An ontology of cell types

https://obophenotype.github.io/cell-ontology/

Creative Commons Attribution 4.0 International

146 stars 49 forks source link

Define template for recording bags of markers #2136

Open dosumis opened 1 year ago

dosumis commented 1 year ago

Based on pattern used in

Tan, Shawn Zheng Kai, Huseyin Kir, Brian D. Aevermann, Tom Gillespie, Nomi Harris, Michael J. Hawrylycz, Nikolas L. Jorstad, et al. 2023. “Brain Data Standards - A Method for Building Data-Driven Cell-Type Ontologies.” Scientific Data 10 (1): 50. https://doi.org/10.1038/s41597-022-01886-2.

Needs slot for species context.

Also see PCL for example.

Can probably be done in ROBOT, but also easy to use DOSDP.

github-actions[bot] commented 8 months ago

This issue has not seen any activity in the past 6 months; it will be closed automatically in one year from now if no action is taken.

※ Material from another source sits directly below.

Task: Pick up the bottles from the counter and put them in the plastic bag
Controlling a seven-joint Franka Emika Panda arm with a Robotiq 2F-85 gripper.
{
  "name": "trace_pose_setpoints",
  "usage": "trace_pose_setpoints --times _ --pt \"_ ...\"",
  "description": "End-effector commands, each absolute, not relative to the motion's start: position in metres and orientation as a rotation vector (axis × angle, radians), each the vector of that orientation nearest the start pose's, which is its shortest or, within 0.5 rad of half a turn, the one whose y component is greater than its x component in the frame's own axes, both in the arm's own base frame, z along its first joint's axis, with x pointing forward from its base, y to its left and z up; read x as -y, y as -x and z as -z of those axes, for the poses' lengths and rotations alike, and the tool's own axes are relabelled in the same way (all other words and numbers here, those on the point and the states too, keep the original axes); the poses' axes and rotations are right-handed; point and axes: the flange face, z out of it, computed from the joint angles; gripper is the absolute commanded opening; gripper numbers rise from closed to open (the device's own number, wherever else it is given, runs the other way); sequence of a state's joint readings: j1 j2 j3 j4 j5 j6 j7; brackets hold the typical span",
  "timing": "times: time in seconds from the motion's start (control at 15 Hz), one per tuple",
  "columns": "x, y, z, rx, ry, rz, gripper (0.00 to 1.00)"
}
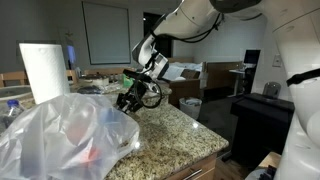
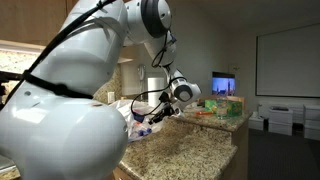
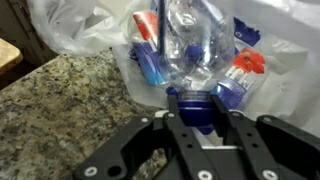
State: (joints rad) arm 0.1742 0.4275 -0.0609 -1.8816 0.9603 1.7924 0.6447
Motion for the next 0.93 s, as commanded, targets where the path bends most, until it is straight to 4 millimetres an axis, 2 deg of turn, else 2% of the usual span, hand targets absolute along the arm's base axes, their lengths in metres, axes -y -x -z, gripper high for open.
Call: trace_pose_setpoints --times 0.0,0.13,0.27,0.53,0.87 --pt "-0.128 -0.566 -0.296 -1.347 2.167 -0.837 0.11" --pt "-0.127 -0.56 -0.293 -1.424 2.199 -0.815 0.11" --pt "-0.137 -0.553 -0.29 -1.453 2.221 -0.834 0.1" --pt "-0.17 -0.544 -0.29 -1.431 2.238 -0.909 0.1" --pt "-0.216 -0.547 -0.296 -1.351 2.276 -0.927 0.1"
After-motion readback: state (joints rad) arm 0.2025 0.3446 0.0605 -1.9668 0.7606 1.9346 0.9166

scheuerm commented 8 months ago

I would also like to have a template for this. But I would also like to make a distinction between a "bag of markers" and a set of markers that can serve as the necessary and sufficient axioms for defining a cell type class.

emquardokus commented 8 months ago

@scheuerm @dosumis Richard, I believe David's "bag of markers" is his jargon that means the same thing. I agree with you that I prefer this nomenclature to be explicitly stated as "a set of markers that can serve as the necessary and sufficient axioms for defining a cell type class."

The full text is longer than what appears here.